About time exams are re-examined

It is certainly high time for our Education Ministry to make efforts to revamp our national examination system – which has failed to produce holistic and well-rounded students outlined in our National Philosophy of Education. It is also good that they are looking into the possibility of reducing the number of compulsory examination subjects – Moral Education, in my opinion should go. How in the world can you test the moral values of a person via formal examination??
For a long time now, our schools has become too exam-oriented that studies has evolved to learning techniques in answering exam questions, drillings in past year examination papers and intensive memorisation of information without being taught how to analyse, interpret, apply and practice the concepts they have learnt in class.

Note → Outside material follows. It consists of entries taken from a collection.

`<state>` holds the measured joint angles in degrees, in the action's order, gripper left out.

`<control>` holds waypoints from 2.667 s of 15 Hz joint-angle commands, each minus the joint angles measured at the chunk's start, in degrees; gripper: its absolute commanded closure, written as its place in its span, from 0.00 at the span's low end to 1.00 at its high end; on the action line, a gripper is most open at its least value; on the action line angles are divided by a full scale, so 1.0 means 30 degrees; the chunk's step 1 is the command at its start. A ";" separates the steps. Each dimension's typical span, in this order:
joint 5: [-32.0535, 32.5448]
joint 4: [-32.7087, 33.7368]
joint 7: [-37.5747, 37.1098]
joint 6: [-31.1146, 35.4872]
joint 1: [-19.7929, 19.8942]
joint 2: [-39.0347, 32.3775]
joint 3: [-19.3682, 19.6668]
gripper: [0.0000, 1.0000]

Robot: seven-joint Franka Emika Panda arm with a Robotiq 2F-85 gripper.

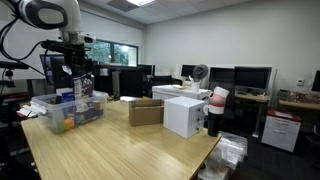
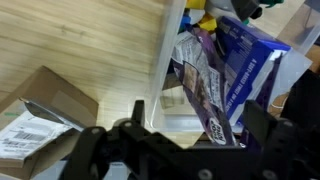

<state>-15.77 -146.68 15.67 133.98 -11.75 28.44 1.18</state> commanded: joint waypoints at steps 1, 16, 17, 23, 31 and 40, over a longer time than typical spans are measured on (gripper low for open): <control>-0.1386 -0.1512 0.2226 0.0946 -0.1252 0.1734 0.0536 0.00; 0.0712 -0.4006 0.0758 0.8056 -0.2839 -0.0686 -0.2073 0.00; 0.1059 -0.3974 0.0456 0.8530 -0.2715 -0.1058 -0.2136 0.00; 0.4000 -0.3155 -0.2302 1.0031 -0.0717 -0.3963 -0.2775 0.00; 0.4620 -0.2815 -0.3159 0.9796 -0.0580 -0.4835 -0.3331 0.26; 0.4654 -0.2263 -0.3952 0.8043 -0.0423 -0.4717 -0.3362 0.65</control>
<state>-3.02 -154.58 6.05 160.60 -14.11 14.50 -8.09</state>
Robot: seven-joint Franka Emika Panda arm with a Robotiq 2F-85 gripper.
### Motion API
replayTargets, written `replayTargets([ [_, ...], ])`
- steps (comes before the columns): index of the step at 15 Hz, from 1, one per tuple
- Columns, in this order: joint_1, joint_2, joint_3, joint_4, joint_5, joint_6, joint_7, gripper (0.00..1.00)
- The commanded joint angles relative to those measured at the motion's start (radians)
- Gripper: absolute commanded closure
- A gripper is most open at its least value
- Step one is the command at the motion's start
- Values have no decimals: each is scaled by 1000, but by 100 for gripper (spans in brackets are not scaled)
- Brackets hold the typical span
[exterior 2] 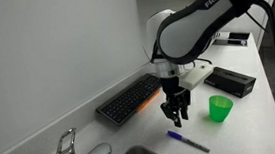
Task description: Pick up the pen from the green cup and put it on the table.
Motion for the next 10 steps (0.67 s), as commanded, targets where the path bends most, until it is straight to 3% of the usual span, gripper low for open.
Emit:
replayTargets([
  [1, 28, 2, -5, -2, -1, 56, 63, 23],
  [4, 42, 0, -6, -7, -2, 83, 99, 1],
  [10, 44, 2, -4, 0, 2, 70, 103, 0],
])
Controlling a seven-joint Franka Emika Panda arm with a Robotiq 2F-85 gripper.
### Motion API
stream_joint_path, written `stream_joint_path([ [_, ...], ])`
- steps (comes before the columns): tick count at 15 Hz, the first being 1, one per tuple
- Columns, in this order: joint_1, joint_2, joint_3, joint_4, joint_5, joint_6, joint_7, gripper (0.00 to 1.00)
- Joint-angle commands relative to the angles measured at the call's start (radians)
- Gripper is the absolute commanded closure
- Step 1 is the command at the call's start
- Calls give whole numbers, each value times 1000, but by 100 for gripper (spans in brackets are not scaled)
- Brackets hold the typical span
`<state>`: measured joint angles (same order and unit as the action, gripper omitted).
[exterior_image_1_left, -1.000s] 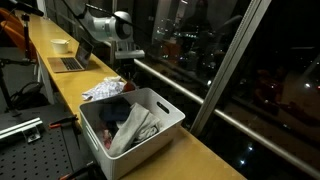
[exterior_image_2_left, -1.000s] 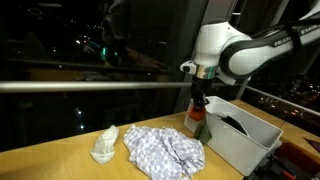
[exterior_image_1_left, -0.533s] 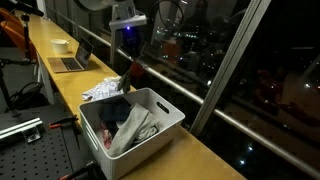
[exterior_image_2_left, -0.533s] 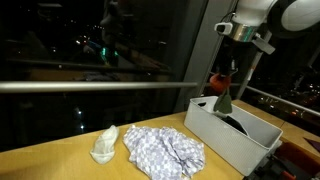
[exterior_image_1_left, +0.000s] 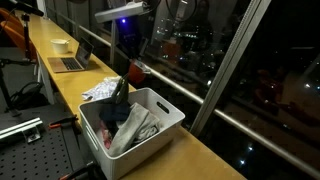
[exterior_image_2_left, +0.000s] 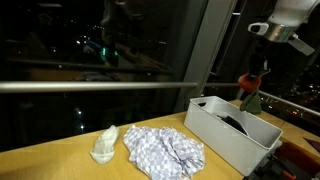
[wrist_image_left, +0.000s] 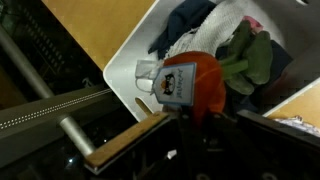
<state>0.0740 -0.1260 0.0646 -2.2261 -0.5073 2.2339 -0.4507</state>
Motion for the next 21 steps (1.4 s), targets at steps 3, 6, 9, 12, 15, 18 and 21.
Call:
stream_joint_path([
  [3, -27, -59, -37, -126, 12, 99, -7, 44],
  [6, -30, -65, -43, -147, 15, 144, 0, 23],
  [9, -10, -31, -24, -111, 35, 174, 11, 1],
  [12, 27, 48, 11, -23, 93, 169, 15, 0],
  [15, 64, 142, 44, 91, 183, 161, -2, 0],
  [18, 94, 265, 86, 226, 226, 138, -3, 0],
  [21, 111, 393, 116, 354, 231, 118, -14, 0],
])
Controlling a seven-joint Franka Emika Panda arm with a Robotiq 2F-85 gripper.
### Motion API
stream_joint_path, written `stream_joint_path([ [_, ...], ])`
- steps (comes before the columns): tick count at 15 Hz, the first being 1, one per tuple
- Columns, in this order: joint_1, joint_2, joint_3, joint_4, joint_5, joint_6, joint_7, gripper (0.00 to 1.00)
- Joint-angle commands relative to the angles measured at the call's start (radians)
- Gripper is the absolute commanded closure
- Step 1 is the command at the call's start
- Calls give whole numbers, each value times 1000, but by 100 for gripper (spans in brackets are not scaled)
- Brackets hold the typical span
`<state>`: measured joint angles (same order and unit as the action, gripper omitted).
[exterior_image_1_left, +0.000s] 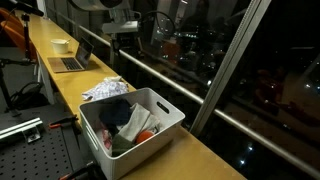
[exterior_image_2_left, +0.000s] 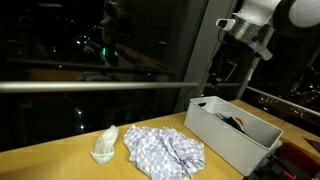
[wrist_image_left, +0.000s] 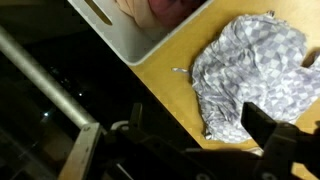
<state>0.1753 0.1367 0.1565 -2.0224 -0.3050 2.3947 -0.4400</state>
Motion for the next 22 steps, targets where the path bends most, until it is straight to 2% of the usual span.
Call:
stream_joint_path([
  [1, 13, 178, 30, 197, 26, -49, -25, 0],
  [8, 44, 464, 46, 431, 14, -91, -40, 0],
  [13, 87, 657, 40, 597, 3, -185, -46, 0],
  [18, 118, 757, 39, 672, 3, -229, -39, 0],
  [22, 129, 782, 38, 678, 3, -247, -30, 0],
])
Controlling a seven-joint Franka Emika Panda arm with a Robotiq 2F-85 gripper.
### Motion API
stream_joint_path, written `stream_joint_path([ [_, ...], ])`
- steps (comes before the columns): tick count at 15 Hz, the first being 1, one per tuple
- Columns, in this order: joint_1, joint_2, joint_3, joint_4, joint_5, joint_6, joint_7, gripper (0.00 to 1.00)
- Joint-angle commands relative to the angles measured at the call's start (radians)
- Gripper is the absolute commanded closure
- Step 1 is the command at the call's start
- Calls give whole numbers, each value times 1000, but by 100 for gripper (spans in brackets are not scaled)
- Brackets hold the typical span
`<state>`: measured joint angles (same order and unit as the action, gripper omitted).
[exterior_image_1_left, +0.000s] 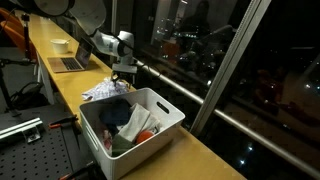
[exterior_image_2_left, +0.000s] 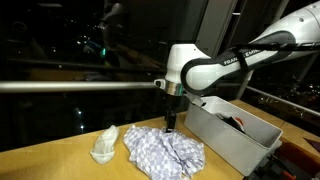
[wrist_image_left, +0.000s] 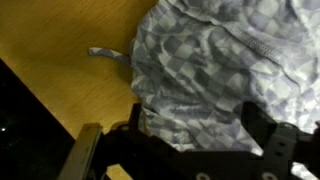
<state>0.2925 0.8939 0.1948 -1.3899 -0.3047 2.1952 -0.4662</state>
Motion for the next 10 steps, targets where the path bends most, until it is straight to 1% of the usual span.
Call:
stream_joint_path([
  [1, 16, 25, 0, 40, 4, -51, 2, 0],
  [6, 17, -10, 10, -13, 12, -36, 17, 0],
  [10, 12, -2, 12, -3, 17, -41, 7, 0],
])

Like the Moral Education at SPM level for instance – students have to learn a set of 66 values and apply these values according to the scenarios and situations given in the paper. Can there only be ONE “correct” value? Of course not, common sense would tell us that a person can apply whatever values he believes in according to the situation. But students are forced to memorise the values by hard instead of practicing the values and must give the “correct” value given by the teacher. No point arguing with the teacher if she feels her values are right and the student’s values are wrong.

Subjects like Moral Education require practical assessment instead of theoretical. In fact, practical assessments or task based assessments are the best methods in gauging whether a student is able to perform and demonstrate understanding of the knowledge or skill learnt in the class. Music, Art and PE all use practical assessments – surely this can also be applicable in English, Science, Bahasa Malaysia and Geography. Answering exam questions will not help you learn a language better – it’s through practice and practice and more practice.

Malaysia should take other countries’ education system as an example and modify it to suit the needs of our students. In America, to enter college or one of premier higher education establishments, they take S.A.Ts and college-level entrance examinations. At the end of each school year, there are only overall assessments, individual assessments and performance ratings – there are no major public examinations at different school levels like our UPSR, PMR, SPM and STPM. The closest they’ve got are quizzes and mini exams and there isn’t much pressure or emphasis on scoring straight A’s.

Speaking of our public examinations, in an ideal world, I would propose total abolishment of PMR and SPM examinations. UPSR need to be retained but need to be revamped as well. UPSR should be focused more on the students ability to read, write, speak, listen and count. Can you believe that there is actually a very high level of percentage of students who are yet able to read, write and count properly after 6 years of primary education?? And these students are not just those from rural settings but also from urban areas as well.

PMR and SPM serves no obvious purpose. Why add to the burden of students? I believe that by secondary level, students should already be able to be given the freedom to choose the subjects they want to learn besides the compulsory subjects of Mathematics, English, Malay, Basic IT Knowledge and Science, Islamic Studies for the Muslim students and Social Studies (Moral Education). Why force students to learn subjects in which they have no interest in like Art, History, Literature and Geography? Let those with interest in these subjects take up the subjects and let those who do not pursue other subjects of their interest.

For the future of STPM, I look upon it as the Malaysian equivalent to S.A.Ts. Since students have to take STPM in order to pursue a place in public universities, emphasis must be placed upon STPM and efforts must be made to raise the standards of STPM. In Japan, the university entrance examinations are incredibly tough so as to ensure that ONLY the best of the best, the creme de la creme are rightfully and deservingly given the limited spaces.
Education Minister Datuk Seri Hishammudin Hussein ought to know by now that our students are more exposed and very intelligent nowadays, thanks to the Internet. They have more access to information that we never had before. Schools and teachers should also evolve, change their outlook and method of teaching. Therefore, he must understand that the old ways of educating Malaysians have changed and a fresher, more vibrant approach is needed to reinvigorate our students to learn and our teachers to teach.